Alfonso Gomez-Rejon previously directed "I Am Anne Frank: Part 2," and while I was critical of his directorial style, I find it completely sublime in "Spilt Milk." What I hated about his style before was the way it seemed to be a mixtape of early Sam Raimi, Peter Jackson, and Brian DePalma, but perhaps what I neglected to understand is the way that his style mirrors Ryan Murphy's approach to storytelling within 'AHS.' I've compared 'AHS' to mash-up mastermind Girl Talk in that it takes all these familiar pop culture treasures and throws them into a blender, and that's kind of what Gomez-Rejon does with visual storytelling.

Gomez-Rejon's direction captures elements of noir, 70s flicks (with some nods to exploitation, action, and horror), and DePalma's brilliant use of split-screen. There are moments that are so beautifully executed that I wonder why he hasn't directed more episodes (but don't worry -- he's credited for next week's finale). Transitions between Dr. Thredson's home in the 60s and modern Bloody Face's dealings with a prostitute in the same home in present-day are divinely seamless, particularly a crass moment where Lana refers to the time Thredson chained her up and called her mommy, which shifts effortlessly to present-day, where Bloody Face Jr. is suckling a prostitute and new mom's breast, breast milk disgustingly dripping from his mouth. If it weren't for the direction, the moment would seem tasteless -- and it still kind of is.
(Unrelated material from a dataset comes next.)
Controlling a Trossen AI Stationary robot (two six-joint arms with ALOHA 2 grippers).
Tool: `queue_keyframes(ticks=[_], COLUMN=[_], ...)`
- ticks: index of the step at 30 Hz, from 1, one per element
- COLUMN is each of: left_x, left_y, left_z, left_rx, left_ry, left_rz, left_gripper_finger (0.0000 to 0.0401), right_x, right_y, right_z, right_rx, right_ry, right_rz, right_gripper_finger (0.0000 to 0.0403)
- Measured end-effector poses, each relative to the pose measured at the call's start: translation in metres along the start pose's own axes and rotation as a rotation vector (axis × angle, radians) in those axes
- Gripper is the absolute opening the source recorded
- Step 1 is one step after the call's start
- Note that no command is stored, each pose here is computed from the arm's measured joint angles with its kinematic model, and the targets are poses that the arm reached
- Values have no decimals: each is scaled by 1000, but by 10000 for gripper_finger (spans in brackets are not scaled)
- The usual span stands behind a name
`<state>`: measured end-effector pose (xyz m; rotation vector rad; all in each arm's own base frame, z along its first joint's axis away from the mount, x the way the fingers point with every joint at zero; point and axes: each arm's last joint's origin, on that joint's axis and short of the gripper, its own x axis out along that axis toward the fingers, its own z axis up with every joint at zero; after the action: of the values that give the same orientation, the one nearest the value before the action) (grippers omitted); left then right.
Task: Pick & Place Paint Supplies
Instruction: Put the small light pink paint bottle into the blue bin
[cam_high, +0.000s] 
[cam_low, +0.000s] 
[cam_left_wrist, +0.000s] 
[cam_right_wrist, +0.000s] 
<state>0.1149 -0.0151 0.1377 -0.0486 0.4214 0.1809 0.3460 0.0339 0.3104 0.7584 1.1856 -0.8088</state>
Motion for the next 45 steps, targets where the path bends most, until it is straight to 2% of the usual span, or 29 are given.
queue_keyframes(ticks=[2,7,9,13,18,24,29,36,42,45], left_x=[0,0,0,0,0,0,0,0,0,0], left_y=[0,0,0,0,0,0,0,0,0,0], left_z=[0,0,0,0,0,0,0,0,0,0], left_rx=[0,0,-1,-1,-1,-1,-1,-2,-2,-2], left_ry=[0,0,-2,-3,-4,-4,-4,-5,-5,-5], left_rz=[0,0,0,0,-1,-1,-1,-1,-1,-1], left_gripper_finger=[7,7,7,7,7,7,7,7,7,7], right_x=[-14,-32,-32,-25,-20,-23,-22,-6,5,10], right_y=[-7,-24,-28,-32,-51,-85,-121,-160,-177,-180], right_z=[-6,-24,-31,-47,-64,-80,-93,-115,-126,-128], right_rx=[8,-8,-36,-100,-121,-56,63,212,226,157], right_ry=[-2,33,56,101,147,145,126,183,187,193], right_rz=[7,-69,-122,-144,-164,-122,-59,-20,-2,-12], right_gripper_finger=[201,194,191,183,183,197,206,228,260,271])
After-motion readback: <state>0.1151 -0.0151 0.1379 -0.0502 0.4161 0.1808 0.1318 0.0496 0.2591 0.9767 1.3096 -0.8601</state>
The only thing working against the direction this week is some of the unfortunate and obvious dialogue, like the hooker saying, "I've got a rockin' body and hot titties" (was this written in 1988?) or Lana's friend telling her, "I've still got a job because my lecherous boss thinks he has a chance with me" -- you know, because this is the 60s and we need to be reminded of how women were treated at work. What Ryan Murphy's writers lack in subtlety in their scripts from week to week, Alfonso Gomez-Rejon makes up for with his expert directing skills, which allow us to (kind of) forgive egregious missteps in dialogue.

Sadly, Lily Rabe is still absent (though her name is prominent in the opening credits), but with half the cast eliminated, Ryan Murphy & Co. have a chance to really round out the remaining stories.

Lana escapes the asylum, Thredson confession tape in tow, thanks to Jude's Mother Superior friend, and man, what an amazing sequence this is, with dizzying overhead shots and split screen as Lana tries to skirt Thredson while Kit distracts him -- all set to the musical theme from 'Candyman.' Murphy loves to borrow plot elements and cues from other notable horror films, but this is the first time that he's taken something and incorporated it so magnificently that it actually elicited a fist-pump from yours truly. Watching Lana give Thredson the middle finger while displaying his confession tape from the window of a taxi cab with that score playing was a triumphant moment, and one that feels earned. Sure, we've spent most of the season with Lana and Kit's various failed attempts to escape, and those attempts especially felt redundant early on, but when looking back on the season as a whole -- up to this penultimate episode, at least -- it feels like those attempts, while failed by the characters, were ultimately successful in building up to this fantastic sequence. It was all worth it in the end.

Back at the asylum, Kit and Grace welcome their new baby, but have him taken away to an orphanage by the Monsignor (and a nun with the best Boston accent: "Not exactly a Nahman Rahckwell"). But now that Thredson is revealed as Bloody Face, Kit is free to go, and manages to cleverly negotiate a way to get Grace out and reclaim their alien baby. We're also treated to some interesting and dreamy choices in direction when Grace recounts her time aboard the spaceship, with lots of water and Grace's bizarrely nipple-less breasts; in fact, there's a whole lot of nipple coverage this week.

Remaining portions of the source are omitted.